Segment Start: Material to process

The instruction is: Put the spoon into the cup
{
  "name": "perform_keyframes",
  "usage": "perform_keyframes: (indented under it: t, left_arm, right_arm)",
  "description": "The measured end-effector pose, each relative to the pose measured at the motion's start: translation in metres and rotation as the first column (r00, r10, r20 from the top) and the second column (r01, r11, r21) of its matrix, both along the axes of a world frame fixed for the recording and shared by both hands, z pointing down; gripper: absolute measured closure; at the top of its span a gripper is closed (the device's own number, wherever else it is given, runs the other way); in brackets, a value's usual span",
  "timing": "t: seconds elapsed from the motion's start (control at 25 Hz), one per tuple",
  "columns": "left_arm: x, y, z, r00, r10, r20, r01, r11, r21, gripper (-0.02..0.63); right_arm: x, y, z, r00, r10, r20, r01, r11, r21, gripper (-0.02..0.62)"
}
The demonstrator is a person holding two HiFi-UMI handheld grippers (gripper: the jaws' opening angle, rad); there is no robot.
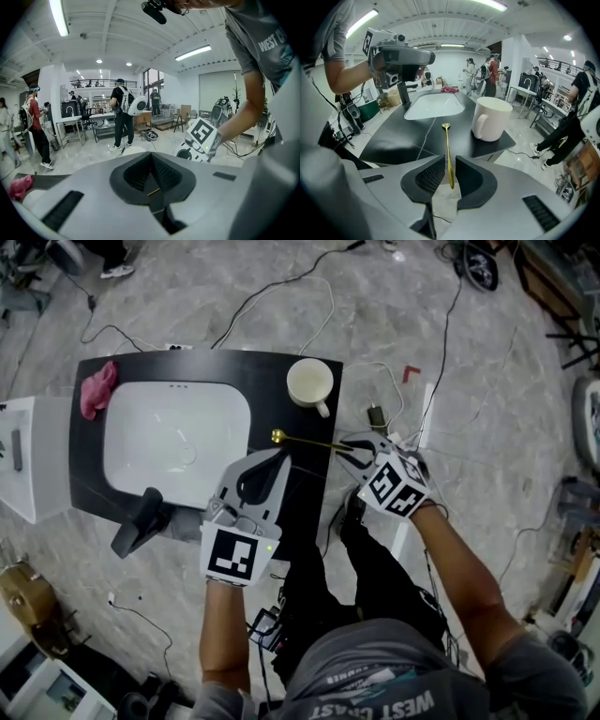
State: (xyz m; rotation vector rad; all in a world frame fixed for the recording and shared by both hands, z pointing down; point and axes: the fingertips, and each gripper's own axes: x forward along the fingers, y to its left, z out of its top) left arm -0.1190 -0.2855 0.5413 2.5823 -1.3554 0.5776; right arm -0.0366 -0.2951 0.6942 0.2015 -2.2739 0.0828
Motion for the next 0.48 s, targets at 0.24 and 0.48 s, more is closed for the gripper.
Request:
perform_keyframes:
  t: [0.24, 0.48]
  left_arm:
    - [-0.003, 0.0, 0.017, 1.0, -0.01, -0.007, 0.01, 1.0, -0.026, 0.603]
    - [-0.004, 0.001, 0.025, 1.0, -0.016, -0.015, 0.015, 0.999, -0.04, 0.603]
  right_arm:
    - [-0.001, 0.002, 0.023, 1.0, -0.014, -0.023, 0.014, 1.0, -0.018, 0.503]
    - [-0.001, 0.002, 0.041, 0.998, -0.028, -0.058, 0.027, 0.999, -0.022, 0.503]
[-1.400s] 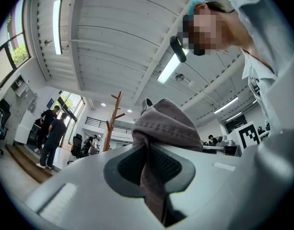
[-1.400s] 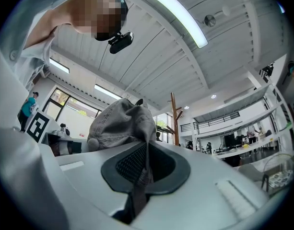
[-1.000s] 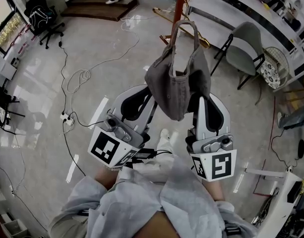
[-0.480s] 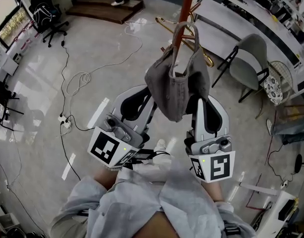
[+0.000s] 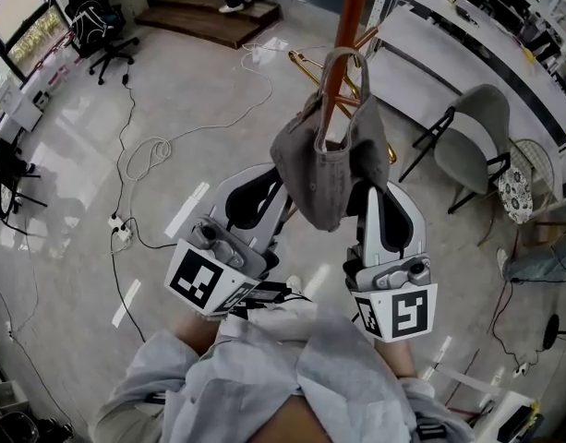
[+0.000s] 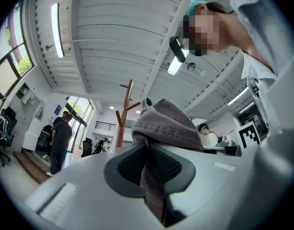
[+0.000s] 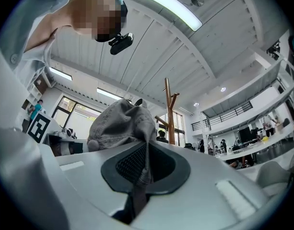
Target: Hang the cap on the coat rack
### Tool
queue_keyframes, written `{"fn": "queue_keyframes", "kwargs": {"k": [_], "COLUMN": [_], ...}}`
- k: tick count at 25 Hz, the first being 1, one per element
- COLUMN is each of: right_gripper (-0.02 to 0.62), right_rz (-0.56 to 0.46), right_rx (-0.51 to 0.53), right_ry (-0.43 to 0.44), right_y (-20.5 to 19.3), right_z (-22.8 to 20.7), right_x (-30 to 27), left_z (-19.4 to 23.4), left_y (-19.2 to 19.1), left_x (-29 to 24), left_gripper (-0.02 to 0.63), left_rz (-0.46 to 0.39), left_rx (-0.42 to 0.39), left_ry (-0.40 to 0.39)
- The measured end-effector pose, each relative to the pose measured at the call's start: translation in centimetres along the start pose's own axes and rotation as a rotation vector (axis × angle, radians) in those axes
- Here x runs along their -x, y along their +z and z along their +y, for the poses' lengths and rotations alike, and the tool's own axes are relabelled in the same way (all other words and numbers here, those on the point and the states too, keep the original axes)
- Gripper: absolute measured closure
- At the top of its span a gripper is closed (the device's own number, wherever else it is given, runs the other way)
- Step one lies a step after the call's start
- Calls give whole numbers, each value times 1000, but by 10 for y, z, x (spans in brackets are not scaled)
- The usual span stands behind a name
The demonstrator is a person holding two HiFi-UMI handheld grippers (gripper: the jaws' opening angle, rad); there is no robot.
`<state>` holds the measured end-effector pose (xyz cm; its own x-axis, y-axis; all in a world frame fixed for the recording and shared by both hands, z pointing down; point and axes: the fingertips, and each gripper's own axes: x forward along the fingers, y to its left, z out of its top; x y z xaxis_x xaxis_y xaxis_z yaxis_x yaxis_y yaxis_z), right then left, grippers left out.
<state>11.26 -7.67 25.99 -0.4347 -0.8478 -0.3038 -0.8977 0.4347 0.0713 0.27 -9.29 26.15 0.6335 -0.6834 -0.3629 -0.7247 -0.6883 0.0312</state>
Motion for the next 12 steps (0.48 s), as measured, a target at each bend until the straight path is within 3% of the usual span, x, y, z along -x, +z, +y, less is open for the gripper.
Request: {"fn": "queue_keyframes", "kwargs": {"k": [12], "right_gripper": [581], "right_rz": [-9], "right_rx": [-40], "right_ry": [55], "right_y": [-6], "right_z": [-31], "right_x": [-32], "left_z": [16], "left_y": [-6], "left_x": [-38], "left_gripper": [575], "left_rz": [14], "left_rx": [-47], "left_ry": [56]}}
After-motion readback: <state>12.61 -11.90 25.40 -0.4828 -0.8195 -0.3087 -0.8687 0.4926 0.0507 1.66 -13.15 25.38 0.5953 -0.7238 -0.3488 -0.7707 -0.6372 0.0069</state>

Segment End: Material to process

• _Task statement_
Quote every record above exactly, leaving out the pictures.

• _Answer below_
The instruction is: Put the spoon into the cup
{
  "name": "perform_keyframes",
  "usage": "perform_keyframes: (indented under it: t, left_arm, right_arm)",
  "description": "The measured end-effector pose, each relative to the pose measured at the motion's start: translation in metres and rotation as the first column (r00, r10, r20 from the top) and the second column (r01, r11, r21) of its matrix, both along the axes of a world frame fixed for the recording and shared by both hands, z pointing down; gripper: absolute measured closure; at the top of its span a gripper is closed (the device's own number, wherever else it is given, runs the other way); in brackets, a value's usual span",
  "timing": "t: seconds elapsed from the motion's start (control at 25 Hz), one per tuple",
  "columns": "left_arm: x, y, z, r00, r10, r20, r01, r11, r21, gripper (-0.02..0.63); right_arm: x, y, z, r00, r10, r20, r01, r11, r21, gripper (-0.02..0.62)"
}
The demonstrator is a person holding two HiFi-UMI handheld grippers (gripper: the jaws' opening angle, rad); there is no robot.
State: (xyz m; rotation vector rad; all in a world frame fixed for the recording and shared by both hands, z pointing down; point and axes: the fingertips, and each gripper's own axes: x forward along the fingers, y to its left, z out of its top) left arm -0.1190 -0.2855 0.5413 2.5823 -1.3554 0.5776; right arm -0.0366 -0.2951 0.6942 0.2015 -2.2739 0.0828
Motion for the next 0.48 s, targets at 0.24 and 0.48 s, more is closed for the gripper.
Request:
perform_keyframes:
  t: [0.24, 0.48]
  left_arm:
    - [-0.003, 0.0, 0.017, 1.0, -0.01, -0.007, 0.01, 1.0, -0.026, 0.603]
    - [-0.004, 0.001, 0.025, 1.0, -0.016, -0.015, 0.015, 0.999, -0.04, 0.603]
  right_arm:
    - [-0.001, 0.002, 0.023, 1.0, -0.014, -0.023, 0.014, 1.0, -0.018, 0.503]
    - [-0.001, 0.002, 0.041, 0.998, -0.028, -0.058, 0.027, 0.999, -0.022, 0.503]
[-1.400s] 
[-1.400s] 
[-1.000s] 
[-0.480s] 
[+0.000s] 
[+0.000s] 
[+0.000s] 
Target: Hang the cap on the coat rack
### Tool
queue_keyframes, written `{"fn": "queue_keyframes", "kwargs": {"k": [_], "COLUMN": [_], ...}}`
- k: tick count at 25 Hz, the first being 1, one per element
- COLUMN is each of: right_gripper (-0.02 to 0.62), right_rz (-0.56 to 0.46), right_rx (-0.51 to 0.53), right_ry (-0.43 to 0.44), right_y (-20.5 to 19.3), right_z (-22.8 to 20.7), right_x (-30 to 27), left_z (-19.4 to 23.4), left_y (-19.2 to 19.1), left_x (-29 to 24), left_gripper (-0.02 to 0.63), left_rz (-0.46 to 0.39), left_rx (-0.42 to 0.39), left_ry (-0.40 to 0.39)
- The measured end-effector pose, each relative to the pose measured at the call's start: translation in centimetres along the start pose's own axes and rotation as a rotation vector (axis × angle, radians) in those axes
- Here x runs along their -x, y along their +z and z along their +y, for the poses' lengths and rotations alike, and the tool's own axes are relabelled in the same way (all other words and numbers here, those on the point and the states too, keep the original axes)
- Gripper: absolute measured closure
- At the top of its span a gripper is closed (the device's own number, wherever else it is given, runs the other way)
- Step one lies a step after the call's start
- Calls give whole numbers, each value times 1000, but by 10 for y, z, x (spans in brackets are not scaled)
- The usual span stands behind a name
The demonstrator is a person holding two HiFi-UMI handheld grippers (gripper: the jaws' opening angle, rad); there is no robot.
`<state>` holds the measured end-effector pose (xyz cm; its own x-axis, y-axis; all in a world frame fixed for the recording and shared by both hands, z pointing down; point and axes: the fingertips, and each gripper's own axes: x forward along the fingers, y to its left, z out of its top; x y z xaxis_x xaxis_y xaxis_z yaxis_x yaxis_y yaxis_z), right then left, grippers left out.
<state>11.26 -7.67 25.99 -0.4347 -0.8478 -0.3038 -0.8977 0.4347 0.0713 0.27 -9.29 26.15 0.6335 -0.6834 -0.3629 -0.7247 -0.6883 0.0312</state>
Motion for the next 12 steps (0.48 s), as measured, a target at each bend until the straight path is within 3% of the usual span, x, y, z along -x, +z, +y, less is open for the gripper.
Request: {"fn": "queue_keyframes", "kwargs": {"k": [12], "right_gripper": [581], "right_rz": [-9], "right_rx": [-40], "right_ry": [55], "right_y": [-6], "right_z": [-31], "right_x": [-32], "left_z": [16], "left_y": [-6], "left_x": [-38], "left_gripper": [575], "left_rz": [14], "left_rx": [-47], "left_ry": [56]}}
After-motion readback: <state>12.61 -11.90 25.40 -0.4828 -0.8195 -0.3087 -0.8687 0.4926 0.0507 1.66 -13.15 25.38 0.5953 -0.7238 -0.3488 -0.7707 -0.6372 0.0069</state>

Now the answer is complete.